A report on the project that agency staff will present to Metro’s San Fernando Valley Service Council tomorrow shows the project could result in slightly longer wait times for drivers—while cutting travel times for bus riders by up to 29 percent.
Major construction on Orange Line upgrades is expected to get underway next year, with work wrapping up by 2024. The project includes installation of crossing gates at up to 35 key intersections along the route, which runs between North Hollywood and Chatsworth.
The plan also calls for construction of aerial stations at Van Nuys and Sepulveda boulevards, allowing the bus to bypass busy street-level crossings at those streets.
Metro predicts these changes will make for a significantly faster ride. An end-to-end trip on the Orange Line now takes between 53 and 55 minutes, but agency staff estimate that could come down to 38 minutes after the project.

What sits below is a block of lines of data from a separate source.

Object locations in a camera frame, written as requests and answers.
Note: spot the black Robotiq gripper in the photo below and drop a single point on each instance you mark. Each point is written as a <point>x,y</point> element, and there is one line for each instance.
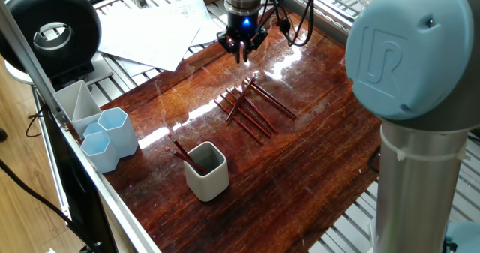
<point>243,26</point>

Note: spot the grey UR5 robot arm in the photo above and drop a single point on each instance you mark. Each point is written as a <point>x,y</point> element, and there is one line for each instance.
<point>412,50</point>

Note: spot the white square ceramic pen holder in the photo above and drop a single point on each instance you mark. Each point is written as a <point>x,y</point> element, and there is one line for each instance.
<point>206,185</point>

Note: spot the light blue hexagonal pen holder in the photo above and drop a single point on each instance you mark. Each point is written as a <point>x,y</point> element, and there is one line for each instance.
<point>123,140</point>

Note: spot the white divided square pen holder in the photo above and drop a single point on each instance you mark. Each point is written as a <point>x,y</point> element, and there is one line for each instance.
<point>88,123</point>

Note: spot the white paper sheet stack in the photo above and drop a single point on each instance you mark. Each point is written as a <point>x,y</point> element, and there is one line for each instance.
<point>150,35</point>

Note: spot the red-brown wooden board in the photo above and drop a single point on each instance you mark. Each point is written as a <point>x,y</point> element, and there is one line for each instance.
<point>300,189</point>

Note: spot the black monitor panel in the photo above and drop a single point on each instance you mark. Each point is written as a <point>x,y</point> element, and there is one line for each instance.
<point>82,208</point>

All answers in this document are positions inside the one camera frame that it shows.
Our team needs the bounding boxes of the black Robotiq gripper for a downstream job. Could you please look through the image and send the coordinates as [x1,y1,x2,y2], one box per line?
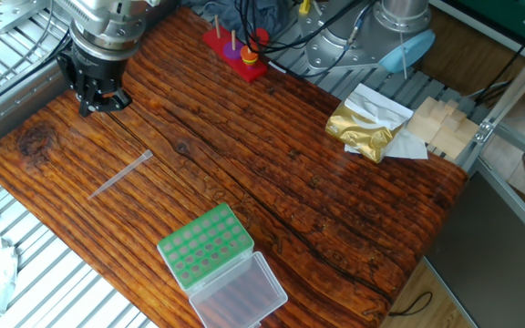
[57,43,134,118]

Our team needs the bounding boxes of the clear large pipette tip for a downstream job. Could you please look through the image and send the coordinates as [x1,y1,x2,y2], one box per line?
[87,149,154,200]

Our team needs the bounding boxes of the green pipette tip rack box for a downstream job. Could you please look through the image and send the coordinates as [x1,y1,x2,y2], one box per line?
[156,202,255,292]

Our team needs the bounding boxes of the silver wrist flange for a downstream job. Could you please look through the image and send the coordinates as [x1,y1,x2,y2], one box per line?
[68,17,148,61]

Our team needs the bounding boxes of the perforated aluminium plate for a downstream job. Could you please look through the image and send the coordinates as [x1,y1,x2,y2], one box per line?
[0,0,49,36]

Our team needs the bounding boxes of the red wooden peg toy base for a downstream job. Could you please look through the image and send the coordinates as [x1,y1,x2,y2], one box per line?
[201,14,269,84]

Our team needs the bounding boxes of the glossy wood-grain board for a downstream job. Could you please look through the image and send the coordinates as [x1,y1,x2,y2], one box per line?
[0,6,468,328]

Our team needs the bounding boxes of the grey crumpled cloth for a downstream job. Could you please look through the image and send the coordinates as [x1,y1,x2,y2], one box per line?
[182,0,291,42]

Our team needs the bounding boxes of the clear plastic box lid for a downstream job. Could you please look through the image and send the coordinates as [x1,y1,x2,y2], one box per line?
[188,251,289,328]

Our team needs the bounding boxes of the gold tissue pack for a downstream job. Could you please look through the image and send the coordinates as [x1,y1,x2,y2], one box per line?
[324,82,429,164]

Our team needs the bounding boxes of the wooden block puzzle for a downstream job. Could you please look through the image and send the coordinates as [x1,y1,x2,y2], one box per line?
[406,96,480,160]

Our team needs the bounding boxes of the grey flat panel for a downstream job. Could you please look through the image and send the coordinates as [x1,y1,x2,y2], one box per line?
[426,170,525,328]

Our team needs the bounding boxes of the purple stacking ring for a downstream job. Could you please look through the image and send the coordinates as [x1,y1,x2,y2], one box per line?
[222,41,244,61]

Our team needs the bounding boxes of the orange stacking ring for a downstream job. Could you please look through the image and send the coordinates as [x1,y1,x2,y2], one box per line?
[239,45,260,67]

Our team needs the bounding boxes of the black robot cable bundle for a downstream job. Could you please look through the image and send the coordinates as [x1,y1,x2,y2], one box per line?
[237,0,377,78]

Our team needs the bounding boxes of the red stacking ring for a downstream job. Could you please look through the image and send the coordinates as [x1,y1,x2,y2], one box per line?
[249,27,271,51]

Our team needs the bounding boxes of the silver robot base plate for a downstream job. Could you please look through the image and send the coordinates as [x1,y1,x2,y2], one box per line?
[296,0,385,78]

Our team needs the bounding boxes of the black looped cord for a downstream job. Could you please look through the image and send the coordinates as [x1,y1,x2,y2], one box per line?
[387,291,434,318]

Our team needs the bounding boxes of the aluminium frame post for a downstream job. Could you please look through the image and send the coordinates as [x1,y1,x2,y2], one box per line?
[456,26,525,173]

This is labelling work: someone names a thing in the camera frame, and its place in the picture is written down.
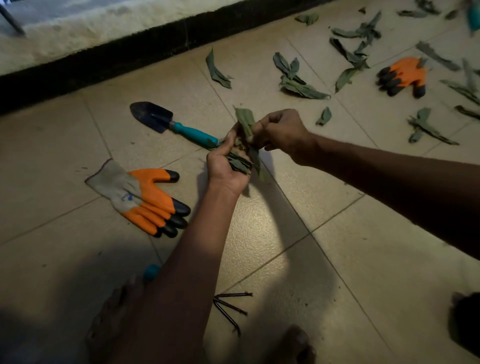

The report indicates that speedier bus service, for the most part, won’t slow down drivers too much. Delays at more than 80 percent of the gated intersections will amount to less than 55 seconds by 2025, according to a traffic analysis. A handful of crossings will see longer wait times, but only at three will drivers hit delays longer than 80 seconds.
These projected wait times also include normal delay drivers are expected to face with or without the project.
Still, Metro will consider strategies to mitigate the impact of these delays. According to the report, those include a gate activation system and a system in which buses “platoon,” following closely behind one another to travel the route as efficiently as possible.
The bus line, which opened in 2005, will eventually be converted to light rail under Metro’s Measure M spending plan. The current project is, in part, aimed at preparing the route for that transformation.
With more than 22,000 daily riders in 2018, the Orange Line is already one of the most heavily used routes in Metro’s bus network. But the agency predicts that the line could attract even more passengers once improvements are complete.
According to the report, daily ridership is expected to jump nearly 40 percent, with the bus carrying 35,000 daily riders post project.